— Proteger ela? Hahaha...
Um sorriso estranho surgiu no rosto de Vanessa Fernandes. Seu tom era alegre, mas seus olhos revelavam tristeza; essa dualidade era perturbadora.
Aimée Reis ficou assustada com ela.
— Vanessa, não assuste a mamãe. Eu só tenho você agora!
— Por quê? Mãe, em que eu sou inferior à Sabrina Batista? Minha família é melhor que a dela, minha origem é melhor, e eu cresci com o Henrique! E daí que ela tem o sangue da Família Couto? Os pais dela têm uma péssima reputação, o sangue que corre nas veias dela é sujo...
— Sim, você tem razão. Aquele casal Couto é como um par de sanguessugas. O Wesley Couto não ousa mais incomodar a Sabrina, então começou a me procurar, pedindo para eu salvá-los. Ridículo, eu nunca o ajudaria... — concordou Aimée Reis, abraçando Vanessa Fernandes.
— A Família Couto entrou em contato com você?
— Eles pediram a sua ajuda? — perguntou Vanessa Fernandes, afastando as mãos de Aimée Reis.
— Pois é! Agora eles estão sendo investigados pela polícia, é um caminho sem volta. Eu não vou salvá-los! — assentiu Aimée Reis.

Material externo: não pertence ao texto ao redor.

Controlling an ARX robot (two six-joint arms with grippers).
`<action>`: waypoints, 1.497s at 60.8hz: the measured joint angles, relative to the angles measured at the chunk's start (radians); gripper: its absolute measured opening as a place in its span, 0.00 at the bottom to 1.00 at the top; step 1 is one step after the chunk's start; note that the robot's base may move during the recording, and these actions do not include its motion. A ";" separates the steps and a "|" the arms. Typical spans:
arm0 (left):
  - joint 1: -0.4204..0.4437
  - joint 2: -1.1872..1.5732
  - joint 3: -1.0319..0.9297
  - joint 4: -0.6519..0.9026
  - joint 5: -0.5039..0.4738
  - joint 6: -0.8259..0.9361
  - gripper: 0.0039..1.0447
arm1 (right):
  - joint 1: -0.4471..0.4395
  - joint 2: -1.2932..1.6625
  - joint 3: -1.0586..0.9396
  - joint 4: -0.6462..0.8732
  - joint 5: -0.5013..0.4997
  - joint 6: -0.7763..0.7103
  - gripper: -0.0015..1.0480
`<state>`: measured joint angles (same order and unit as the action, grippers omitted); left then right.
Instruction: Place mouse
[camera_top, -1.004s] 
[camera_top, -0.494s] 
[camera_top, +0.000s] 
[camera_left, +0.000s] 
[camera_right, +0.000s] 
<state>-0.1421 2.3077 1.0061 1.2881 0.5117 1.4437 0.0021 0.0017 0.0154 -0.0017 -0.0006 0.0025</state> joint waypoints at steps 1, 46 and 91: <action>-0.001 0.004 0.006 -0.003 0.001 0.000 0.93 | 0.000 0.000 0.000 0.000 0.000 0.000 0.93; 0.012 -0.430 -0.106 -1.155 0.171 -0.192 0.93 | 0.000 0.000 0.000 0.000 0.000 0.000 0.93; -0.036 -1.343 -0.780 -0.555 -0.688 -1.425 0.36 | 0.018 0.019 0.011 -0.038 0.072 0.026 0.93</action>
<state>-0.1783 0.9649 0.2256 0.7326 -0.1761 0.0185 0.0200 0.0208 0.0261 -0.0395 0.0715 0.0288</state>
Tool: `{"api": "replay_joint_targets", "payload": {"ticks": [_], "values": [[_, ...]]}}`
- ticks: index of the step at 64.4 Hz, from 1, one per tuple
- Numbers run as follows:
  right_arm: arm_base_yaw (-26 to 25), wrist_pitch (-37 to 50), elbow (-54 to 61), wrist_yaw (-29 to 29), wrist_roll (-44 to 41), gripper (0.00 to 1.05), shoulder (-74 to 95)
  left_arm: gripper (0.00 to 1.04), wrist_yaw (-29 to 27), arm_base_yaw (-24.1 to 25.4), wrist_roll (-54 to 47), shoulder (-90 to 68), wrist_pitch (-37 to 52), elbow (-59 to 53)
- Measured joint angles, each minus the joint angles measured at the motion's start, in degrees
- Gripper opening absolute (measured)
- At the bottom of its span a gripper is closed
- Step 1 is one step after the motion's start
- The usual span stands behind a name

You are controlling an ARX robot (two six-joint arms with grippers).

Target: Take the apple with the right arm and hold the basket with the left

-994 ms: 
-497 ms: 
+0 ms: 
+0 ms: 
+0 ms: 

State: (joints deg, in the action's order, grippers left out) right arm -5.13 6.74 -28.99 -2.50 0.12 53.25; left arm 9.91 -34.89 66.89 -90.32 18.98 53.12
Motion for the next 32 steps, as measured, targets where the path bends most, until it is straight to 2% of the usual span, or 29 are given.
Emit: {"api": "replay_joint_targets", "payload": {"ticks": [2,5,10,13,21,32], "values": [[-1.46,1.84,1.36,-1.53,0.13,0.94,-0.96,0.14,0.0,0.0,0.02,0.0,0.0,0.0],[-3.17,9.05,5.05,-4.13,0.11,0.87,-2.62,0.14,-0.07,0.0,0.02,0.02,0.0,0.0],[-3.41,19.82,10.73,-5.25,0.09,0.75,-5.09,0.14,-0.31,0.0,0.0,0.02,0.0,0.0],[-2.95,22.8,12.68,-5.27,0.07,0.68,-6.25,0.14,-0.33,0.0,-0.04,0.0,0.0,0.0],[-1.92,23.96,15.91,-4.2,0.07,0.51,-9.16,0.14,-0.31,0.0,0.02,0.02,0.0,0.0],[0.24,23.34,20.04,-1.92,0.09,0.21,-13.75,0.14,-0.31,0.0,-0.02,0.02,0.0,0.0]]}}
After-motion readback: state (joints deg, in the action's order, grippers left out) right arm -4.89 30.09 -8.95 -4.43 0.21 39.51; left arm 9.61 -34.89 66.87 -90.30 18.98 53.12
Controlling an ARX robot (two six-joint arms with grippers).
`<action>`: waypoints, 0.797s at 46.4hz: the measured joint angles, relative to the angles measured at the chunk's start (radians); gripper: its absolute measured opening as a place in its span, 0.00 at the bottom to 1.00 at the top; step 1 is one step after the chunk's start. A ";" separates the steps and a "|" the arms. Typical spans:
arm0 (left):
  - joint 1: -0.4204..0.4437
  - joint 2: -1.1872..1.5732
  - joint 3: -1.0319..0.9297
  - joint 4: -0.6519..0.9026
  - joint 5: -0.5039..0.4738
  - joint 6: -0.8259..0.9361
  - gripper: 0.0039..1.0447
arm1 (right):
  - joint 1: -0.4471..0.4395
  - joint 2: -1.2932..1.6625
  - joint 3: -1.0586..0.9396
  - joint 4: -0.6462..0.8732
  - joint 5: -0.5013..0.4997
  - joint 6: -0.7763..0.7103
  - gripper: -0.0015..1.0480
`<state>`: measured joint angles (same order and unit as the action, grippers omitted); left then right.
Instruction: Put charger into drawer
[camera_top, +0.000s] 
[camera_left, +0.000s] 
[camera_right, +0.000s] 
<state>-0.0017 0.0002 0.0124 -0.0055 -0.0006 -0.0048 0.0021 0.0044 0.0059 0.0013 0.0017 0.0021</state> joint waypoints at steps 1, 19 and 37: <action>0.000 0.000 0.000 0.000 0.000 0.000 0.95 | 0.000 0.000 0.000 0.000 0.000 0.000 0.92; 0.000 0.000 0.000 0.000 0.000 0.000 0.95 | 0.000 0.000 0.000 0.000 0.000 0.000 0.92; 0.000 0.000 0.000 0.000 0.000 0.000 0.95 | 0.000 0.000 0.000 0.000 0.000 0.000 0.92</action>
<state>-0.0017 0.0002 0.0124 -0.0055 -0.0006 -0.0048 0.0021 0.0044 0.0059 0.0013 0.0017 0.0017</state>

— Salve-os! — exclamou Vanessa Fernandes, como se agarra-se à última esperança. — Mãe, dê um jeito de trazê-los para a Capital.
— Ah? — hesitou Aimée Reis, relutante. — Nós mal conseguimos cuidar de nós mesmas agora, onde vamos arranjar tempo para eles?
Vanessa Fernandes se aproximou do ouvido dela e sussurrou algumas palavras, fazendo a expressão de Aimée Reis mudar repetidas vezes.
— Isso... você tem certeza de que vai dar certo? Nossa relação com a Família Ramos já é como água e fogo. Se os ofendermos de novo, temo que...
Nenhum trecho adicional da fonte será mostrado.